Canadian Biomass Magazine

Understanding the wood energy pellet sector

February 15, 2013
By U.S. Endowment for Forestry and Communities

February 15, 2013, Greenville, SC – The U.S. Endowment for Forestry and Communities released two new reports on the rapidly-growing wood energy pellet industry.

The reports: “The Wood Pellet Value Chain: An economic analysis of the wood pellet supply chain from the Southeast United States to European Consumers ” and “Applying Pathways to Sustainability: A case study of how hypothetical bioenergy facilities in VA and GA can increase the sustainability of their supply chains ,” are aimed at increasing the understanding of the wood pellet sector, according to the organization.

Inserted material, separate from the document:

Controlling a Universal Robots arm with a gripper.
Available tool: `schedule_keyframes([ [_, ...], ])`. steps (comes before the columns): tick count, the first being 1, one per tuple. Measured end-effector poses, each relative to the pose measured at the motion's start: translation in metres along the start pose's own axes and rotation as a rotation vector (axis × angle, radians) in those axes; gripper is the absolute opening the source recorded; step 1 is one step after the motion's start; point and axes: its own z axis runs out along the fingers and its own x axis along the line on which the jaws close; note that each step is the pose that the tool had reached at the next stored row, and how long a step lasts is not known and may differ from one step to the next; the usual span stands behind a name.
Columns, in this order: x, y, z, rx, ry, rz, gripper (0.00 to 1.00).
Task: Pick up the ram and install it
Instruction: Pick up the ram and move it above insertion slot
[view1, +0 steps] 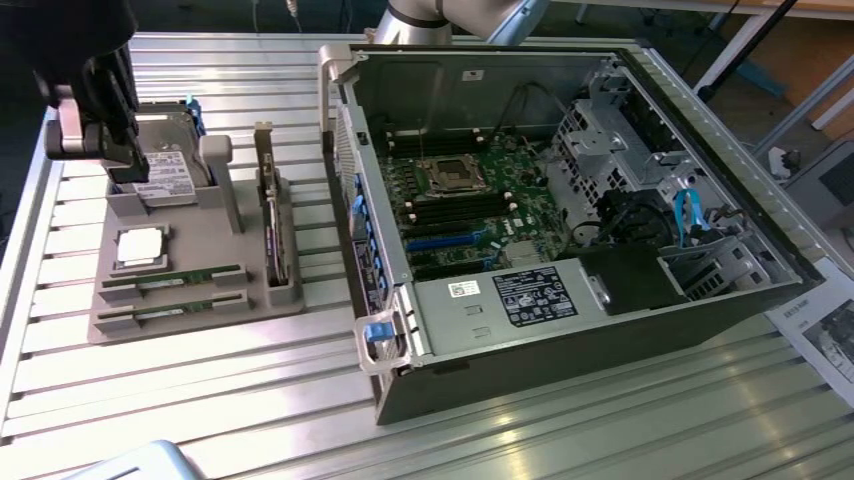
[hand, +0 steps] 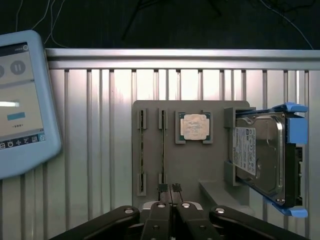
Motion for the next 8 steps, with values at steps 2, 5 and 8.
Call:
schedule_keyframes([
  [2,0.000,-0.0002,0.0053,0.0000,0.0000,0.000,0.10],
  [5,0.001,-0.0005,0.0120,0.0001,0.0000,0.000,0.10],
  [8,0.001,-0.0008,0.0168,0.0000,0.0000,0.000,0.10],
])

“While wood pellets were invented in North America as an alternative energy fuel in the early 1970s it wasn’t until recent years that the sector became the center of controversy,” said Endowment President Carlton Owen. “Emergence of large-scale facilities with demand driven by European Union energy policy has led to development of mills producing pellets not from sawdust and wood wastes as was common with the original pellets, rather from small diameter trees like those favored for pulp and paper production.”

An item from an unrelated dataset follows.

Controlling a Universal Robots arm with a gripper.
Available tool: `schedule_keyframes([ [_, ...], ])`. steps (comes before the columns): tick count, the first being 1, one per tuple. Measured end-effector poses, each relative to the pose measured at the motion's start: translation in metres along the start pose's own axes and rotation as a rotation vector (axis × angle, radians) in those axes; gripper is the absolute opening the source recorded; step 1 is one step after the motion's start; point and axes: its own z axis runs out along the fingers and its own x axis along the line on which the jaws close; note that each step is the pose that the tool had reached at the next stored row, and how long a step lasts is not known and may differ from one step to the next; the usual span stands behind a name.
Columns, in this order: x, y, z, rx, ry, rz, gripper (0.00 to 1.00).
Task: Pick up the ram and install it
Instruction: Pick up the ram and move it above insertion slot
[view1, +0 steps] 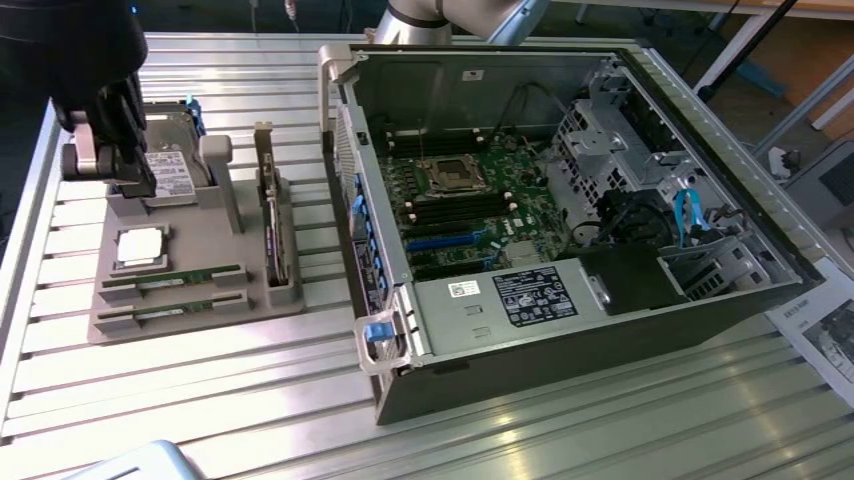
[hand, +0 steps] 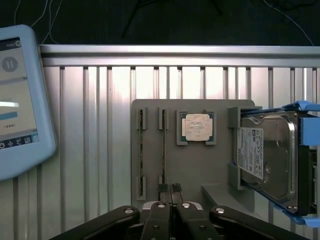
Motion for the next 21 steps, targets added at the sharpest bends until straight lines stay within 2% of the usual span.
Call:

Likewise, the manufacturing facilities are no longer cottage industries. They are much larger in size with some plants producing and exporting as much as one million tons of pellets annually.

The Endowment funded the reviews through its on-going collaboration with the USDA Forest Service to plumb the potential of woody biomass markets to help retain forests as forests and grow family-supporting jobs in rural forested communities.